Retail giants face taxing day of Uncut action

Its methods are unorthodox, ranging from targeted use of superglue to hijacking Twitter-based PR campaigns, and its rapidly growing support base spanning schoolchildren and pensioners has no official leadership.

But one thing about UK Uncut is certain: it is fast becoming one of Britain's most effective and unpredictable protest movements.

Started in the autumn by 12 activists in a north London pub discussing the issue of corporate tax avoidance, the campaign against public spending cuts will today stage demonstrations on high streets in more than 50 towns, many of them involving direct action to close the stores of some of the country's biggest retailers.

Vodafone and retail billionaire Sir Philip Green's Arcadia Group, two of the prime targets for the group, yesterday refused to discuss their plans for additional security at their shops to thwart sit-in protests at locations including London's Oxford Street on one of the busiest shopping days of the year.

Retailers are increasingly rattled by the success of the amorphous campaign.

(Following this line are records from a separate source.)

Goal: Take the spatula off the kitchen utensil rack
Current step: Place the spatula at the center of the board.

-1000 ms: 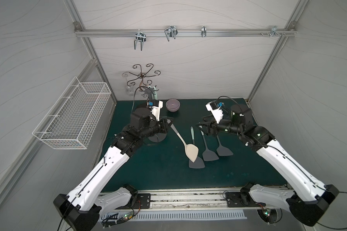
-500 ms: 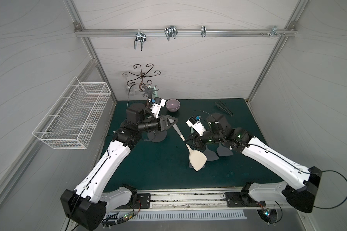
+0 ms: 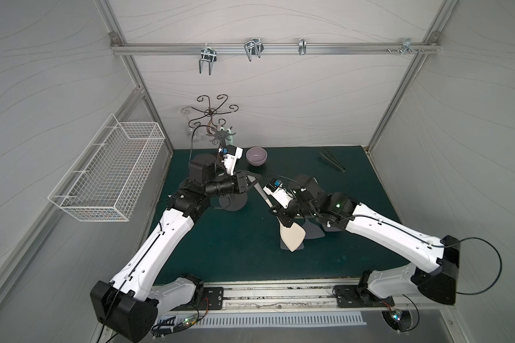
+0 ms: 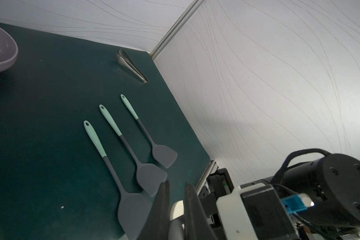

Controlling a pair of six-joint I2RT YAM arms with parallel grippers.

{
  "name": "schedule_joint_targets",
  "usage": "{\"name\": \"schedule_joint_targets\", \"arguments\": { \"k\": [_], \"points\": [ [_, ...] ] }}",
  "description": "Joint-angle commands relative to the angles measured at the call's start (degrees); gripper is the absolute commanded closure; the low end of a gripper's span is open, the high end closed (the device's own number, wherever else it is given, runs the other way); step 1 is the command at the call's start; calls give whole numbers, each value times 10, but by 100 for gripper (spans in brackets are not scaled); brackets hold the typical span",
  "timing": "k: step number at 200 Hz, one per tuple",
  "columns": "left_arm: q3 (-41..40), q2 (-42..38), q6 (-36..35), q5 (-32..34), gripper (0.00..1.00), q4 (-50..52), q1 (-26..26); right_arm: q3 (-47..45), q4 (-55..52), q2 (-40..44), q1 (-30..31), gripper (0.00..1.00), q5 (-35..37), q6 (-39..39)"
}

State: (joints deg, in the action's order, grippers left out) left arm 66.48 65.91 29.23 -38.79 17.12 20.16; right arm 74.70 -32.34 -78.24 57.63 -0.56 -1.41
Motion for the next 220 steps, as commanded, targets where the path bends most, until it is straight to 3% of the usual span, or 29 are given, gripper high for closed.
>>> {"name": "schedule_joint_targets", "arguments": {
  "k": [1, 20, 30, 54, 74, 119, 152, 176, 220],
  "points": [
    [22, -6, -33, 29, 49, 41, -3, 27, -23, -1, -5, 100, 60, 7],
    [28, -19, -66, 47, 16, 65, -5, 46, -52, -9, -44, 100, 49, 19],
    [31, -31, -83, 64, 7, 79, -6, 56, -70, -12, -90, 100, 21, 19],
    [38, -59, -126, 103, 5, 118, -9, 75, -109, -32, -228, 100, -33, 34],
    [31, -77, -143, 115, 5, 135, -10, 82, -122, -62, -310, 100, 2, 56],
    [-33, -109, -122, 55, 5, 98, -10, 89, -137, -174, -447, 100, 5, 105],
    [-74, -116, -124, 14, 6, 98, -7, 153, -183, -242, -506, 100, -42, 178],
    [-80, -112, -151, 27, 6, 122, 23, 214, -237, -299, -520, 100, -17, 207],
    [-85, -102, -182, 61, 6, 144, 68, 189, -212, -333, -540, 100, -4, 205]
  ]
}}
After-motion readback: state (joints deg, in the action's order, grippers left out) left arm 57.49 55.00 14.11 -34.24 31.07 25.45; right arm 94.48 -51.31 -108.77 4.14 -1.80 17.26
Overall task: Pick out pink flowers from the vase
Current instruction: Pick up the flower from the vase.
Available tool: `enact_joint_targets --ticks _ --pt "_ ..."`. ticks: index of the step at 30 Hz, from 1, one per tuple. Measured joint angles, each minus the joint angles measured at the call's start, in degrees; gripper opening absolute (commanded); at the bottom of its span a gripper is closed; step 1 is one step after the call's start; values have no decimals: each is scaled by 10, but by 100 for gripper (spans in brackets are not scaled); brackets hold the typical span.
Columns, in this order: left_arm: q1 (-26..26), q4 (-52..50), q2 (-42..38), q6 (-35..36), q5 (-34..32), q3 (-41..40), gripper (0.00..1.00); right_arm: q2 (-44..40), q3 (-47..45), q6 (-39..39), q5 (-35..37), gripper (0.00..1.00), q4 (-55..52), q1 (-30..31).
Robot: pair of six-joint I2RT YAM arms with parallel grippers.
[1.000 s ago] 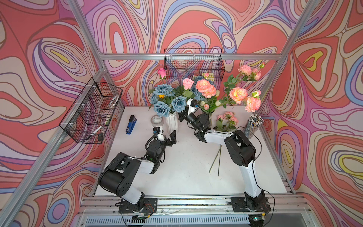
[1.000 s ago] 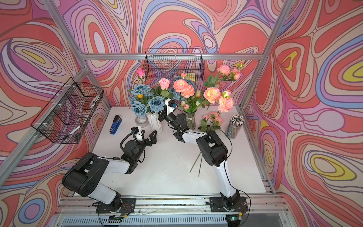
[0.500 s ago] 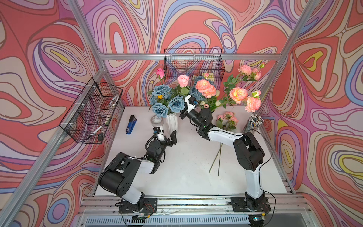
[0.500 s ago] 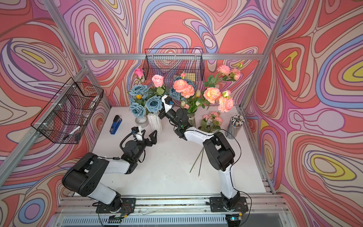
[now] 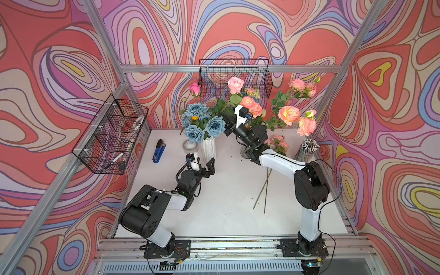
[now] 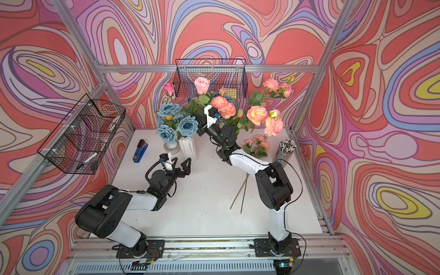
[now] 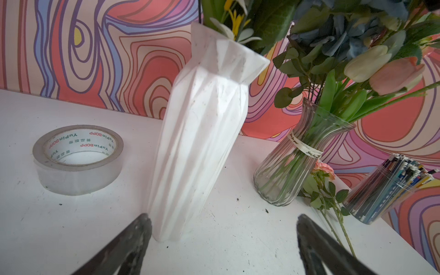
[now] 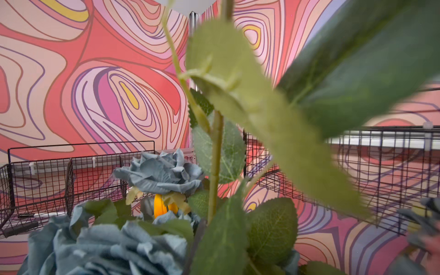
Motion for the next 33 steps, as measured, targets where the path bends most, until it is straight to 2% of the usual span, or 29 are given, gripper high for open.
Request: enact_joint_targets --ticks 14,33 --pt "0 0 0 -7 20 0 94 -22 60 1 -29 0 -75 -12" --pt "-4 -6 -2 -30 78 63 94 -137 147 -55 -35 0 -227 -49"
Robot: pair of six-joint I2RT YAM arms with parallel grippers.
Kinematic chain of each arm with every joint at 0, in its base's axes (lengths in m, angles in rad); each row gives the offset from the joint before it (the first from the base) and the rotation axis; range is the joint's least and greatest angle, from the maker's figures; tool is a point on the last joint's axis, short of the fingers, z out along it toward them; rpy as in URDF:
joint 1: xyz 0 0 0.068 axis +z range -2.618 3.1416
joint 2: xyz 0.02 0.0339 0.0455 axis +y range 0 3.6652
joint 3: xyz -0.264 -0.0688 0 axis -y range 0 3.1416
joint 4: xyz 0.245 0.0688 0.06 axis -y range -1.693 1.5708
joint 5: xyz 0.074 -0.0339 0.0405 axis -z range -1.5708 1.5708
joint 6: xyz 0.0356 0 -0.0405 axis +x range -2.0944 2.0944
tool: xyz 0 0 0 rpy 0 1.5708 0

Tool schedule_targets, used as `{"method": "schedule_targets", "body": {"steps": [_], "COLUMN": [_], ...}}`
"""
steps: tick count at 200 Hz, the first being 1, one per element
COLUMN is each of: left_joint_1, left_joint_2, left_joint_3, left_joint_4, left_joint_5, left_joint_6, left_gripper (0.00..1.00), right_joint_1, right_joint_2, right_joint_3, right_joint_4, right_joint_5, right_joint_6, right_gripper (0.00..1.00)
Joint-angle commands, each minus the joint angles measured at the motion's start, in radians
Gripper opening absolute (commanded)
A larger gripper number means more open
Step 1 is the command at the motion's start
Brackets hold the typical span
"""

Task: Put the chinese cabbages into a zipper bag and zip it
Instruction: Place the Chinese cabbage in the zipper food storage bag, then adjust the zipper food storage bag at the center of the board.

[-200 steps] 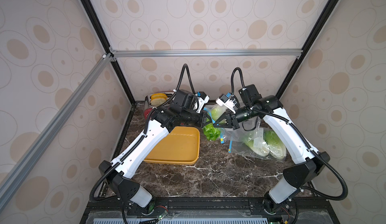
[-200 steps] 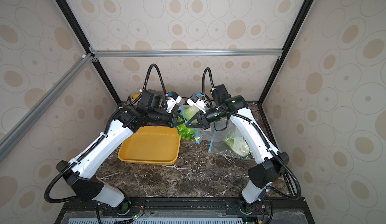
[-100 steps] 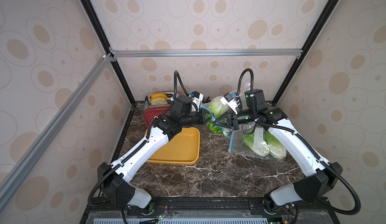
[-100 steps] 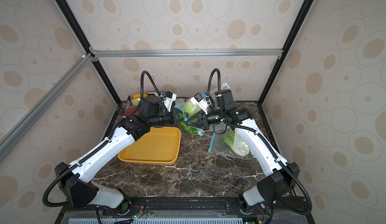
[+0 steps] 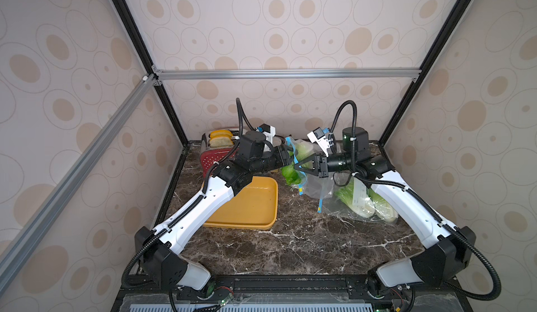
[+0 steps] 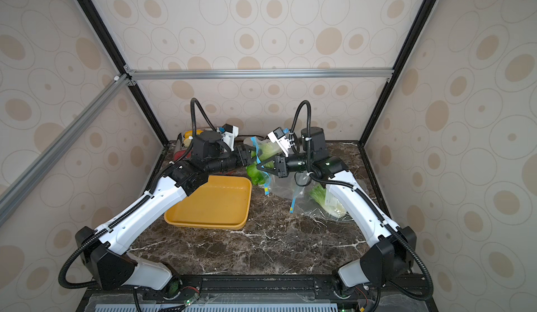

Vodafone described the protests as "baseless" but UK Uncut claims that the Treasury loses £25bn a year from tax avoidance by British companies.

The epidemic of students and grandmothers lying on pavements to bar access to global brands is just the latest example of the way in which Twitter and other social media websites are being used to mobilise loose coalitions of ordinary but angry citizens.

Hacking group Anonymous this week threatened to attack British government websites using "zombie" machines donated by thousands of users as part of its campaign against companies withdrawing support services for the WikiLeaks website.

UK Uncut, which has more than 30,000 followers on Twitter, has tripled the number of towns where it is demonstrating from 17 in October to today's total of 53. Its "asymmetric" tactics have included protesters super-gluing their fingers to store windows, mass in-store demonstrations, and the hijacking of a Twitter viral marketing initiative by Vodafone which this week resulted in the phone giant posting critical Tweets on its own website.

Unlike the recent student protests or the "hacktivists", UK Uncut is proving adept at securing support across all age groups. John Illingworth, 59, a retired headteacher and former president of the National Union of Teachers, will attend his first protest today. "Everybody who is concerned about what's going on needs to make their voices heard," he said. "Pensioners are being hit very hard by these cuts; even simple little changes will result in thousands of pounds being lost from their pensions."

Among those attending today's protests will be a 75-year-old former accountant from Nottinghamshire. This month a 78-year-old woman called Eileen helped to shut down the Oxford Street flagship store of Topshop, part of Sir Philip's Arcadia Group, which denies any wrongdoing.

Vodafone, which campaigners say escaped payments of up to £6bn this year when it settled a tax dispute with HM Revenue & Customs, said it has become the victim of an "urban myth" and that it is "completely untrue to say that Vodafone has an unpaid £6bn tax bill... Vodafone has not been 'let off' any tax; the company pays its taxes everywhere that it operates."